* **Task**:
The result should be the lines from the one holding "Kindly provide the mask of every instance of the white" to the final line of the records, retyped exactly.
====
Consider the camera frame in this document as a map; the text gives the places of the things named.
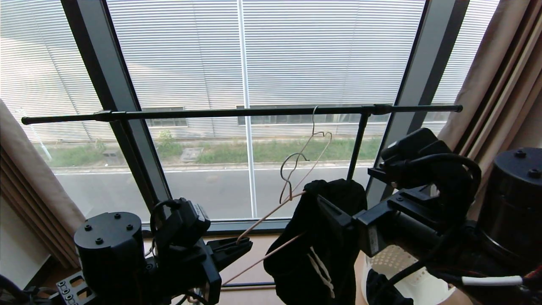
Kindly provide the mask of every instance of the drawstring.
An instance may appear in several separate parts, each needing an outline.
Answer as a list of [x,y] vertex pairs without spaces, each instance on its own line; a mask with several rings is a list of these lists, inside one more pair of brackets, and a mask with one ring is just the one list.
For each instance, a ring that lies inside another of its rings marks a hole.
[[[320,279],[322,280],[324,285],[330,289],[331,298],[335,298],[335,293],[333,292],[333,284],[331,283],[331,276],[330,273],[327,271],[326,265],[324,265],[324,262],[322,262],[322,260],[318,257],[318,254],[314,252],[314,248],[312,248],[312,246],[311,251],[312,254],[314,254],[314,258],[316,259],[316,261],[314,261],[314,259],[311,257],[311,254],[307,253],[308,259],[311,261],[312,267],[314,268],[318,276],[320,276]],[[320,268],[322,268],[327,278],[322,275],[322,273],[320,272]]]

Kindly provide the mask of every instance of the black cylinder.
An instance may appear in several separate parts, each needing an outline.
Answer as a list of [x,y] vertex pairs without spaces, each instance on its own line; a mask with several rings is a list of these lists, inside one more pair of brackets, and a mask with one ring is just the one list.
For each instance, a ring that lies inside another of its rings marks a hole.
[[542,149],[497,156],[478,219],[478,230],[499,257],[529,271],[542,261]]
[[118,212],[89,218],[75,232],[74,241],[83,277],[100,298],[140,298],[145,257],[137,215]]

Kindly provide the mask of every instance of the utility box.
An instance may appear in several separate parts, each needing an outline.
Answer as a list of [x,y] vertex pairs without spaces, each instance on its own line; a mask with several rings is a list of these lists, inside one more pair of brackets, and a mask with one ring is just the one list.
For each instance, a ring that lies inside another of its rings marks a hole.
[[107,149],[103,152],[107,165],[123,165],[124,155],[120,149]]

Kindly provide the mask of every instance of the perforated basket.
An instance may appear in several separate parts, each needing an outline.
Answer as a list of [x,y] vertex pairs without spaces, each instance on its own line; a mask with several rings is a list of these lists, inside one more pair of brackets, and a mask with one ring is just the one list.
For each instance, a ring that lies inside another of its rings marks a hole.
[[[417,261],[398,246],[389,246],[372,258],[365,257],[362,294],[367,302],[367,276],[370,269],[384,274],[388,279]],[[404,297],[410,297],[415,305],[436,305],[445,301],[455,291],[448,283],[438,279],[422,268],[395,284]]]

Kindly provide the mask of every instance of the white wall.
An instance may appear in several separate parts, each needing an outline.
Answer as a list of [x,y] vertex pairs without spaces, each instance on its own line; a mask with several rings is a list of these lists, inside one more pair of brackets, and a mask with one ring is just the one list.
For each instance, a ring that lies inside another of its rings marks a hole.
[[43,244],[0,198],[0,274],[24,288],[48,257]]
====
* **Answer section**:
Kindly provide the mask of every instance of the white wall.
An instance may appear in several separate parts, each needing an outline.
Answer as a list of [x,y] vertex pairs without spaces, each instance on its own line; a mask with several rings is a list of these lists, inside one more pair of brackets, and a mask with one ring is just the one list.
For each instance, a ring that lies inside another of its rings marks a hole.
[[43,244],[0,198],[0,274],[24,288],[48,257]]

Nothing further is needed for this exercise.